Babadjanov: We need to ask who started shooting. Is it possible to call Akramia a peaceful organization, as it claims to be? I understand the emotional aspect of this debate. After the violence I spoke with a mother whose son, a soldier, was wounded in Andijan and lay in a coma for three months before dying. He was shot in the spine while trying to run away. When she spoke on Western radio, saying that terrorists had killed her son, there was little interest in her story. She asked, “What about my son’s and my rights?” Nobody has answered these questions. Most emotional statements about Andijan haven’t relied on evidence like the documents and videos I have used.
Q&A:
Q: Was your interview with Yuldashev private, or was a government representative present?
Babadjanov: A representative of the public prosecutor was there for the first five minutes, but I then asked him to leave and he did.
Q: What about the idea that the businessmen were jailed because they didn’t pay the mayor a bribe? From what you’ve said it seems marginal people joined Akramia for economic reasons and secular elites joined for religious reasons. So how can you combat the group over the long term? Also if you strip away the Islamic rhetoric Yuldashev’s essay sounds almost like Lenin’s “What Is To Be Done?”
Babadjanov: The mayor is on a higher level; he would never have been involved with such small bribes. As for the group’s appeal, we should differentiate low and high-level members. Yes, the economic benefits of membership are appealing. Akramia initiated direct cotton exports to Ivanovo, in Russia, using bribes and various special means. Previously cotton had gone through the Baltics and shipment cost much more. The elites are caught between religion and secularism, or perhaps religion and Sovietism. That’s why they’re interesting. Akramia’s leaders are eclectic, caught between the Koran, Marx, and Freud. As for the similarity to Lenin, we all come from the USSR, even today’s religious leaders. Their commentaries betray a radical egalitarianism, and without the Islamic rhetoric they would sound like Lenin in many respects.
Q: The video, as you said, does not show the dispersal of the crowd. Why did the government restrict information on the violence?
Babadjanov: This is a complicated question for me.
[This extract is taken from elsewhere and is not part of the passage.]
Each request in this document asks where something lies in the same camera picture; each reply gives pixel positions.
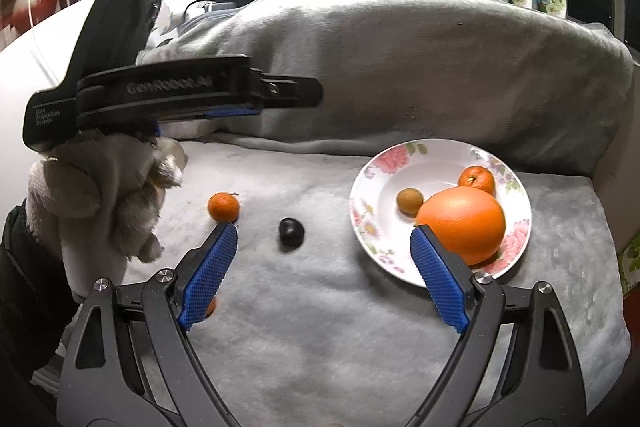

I don’t work for the prosecutor; I just served on an expert committee. I don’t want to judge anyone. Rather I’m calling for a sober assessment of events.
Q: Are there ties between Akramia and the Islamic Movement of Uzbekistan or other Central Asian terrorist groups?
Babadjanov: That is a good but complicated question. The Uzbek public prosecutor and Russian Defense Minister Sergei Ivanov have both claimed such links exist, but I have not seen their evidence. One detained leader of Akramia said he was trained by a foreigner, but recanted after his release. There is one small piece of evidence connected with Amro Bank. The bank disclosed that US$200,000 was transferred from Kabul, through Istanbul and Amsterdam, to an Akramia account in Tashkent. That’s all the evidence I’ve seen, and I can’t say how strong it is.
Summary prepared by Matthew Gibson, Junior Fellow with the Russian and Eurasian Program at the Carnegie Endowment for International Peace.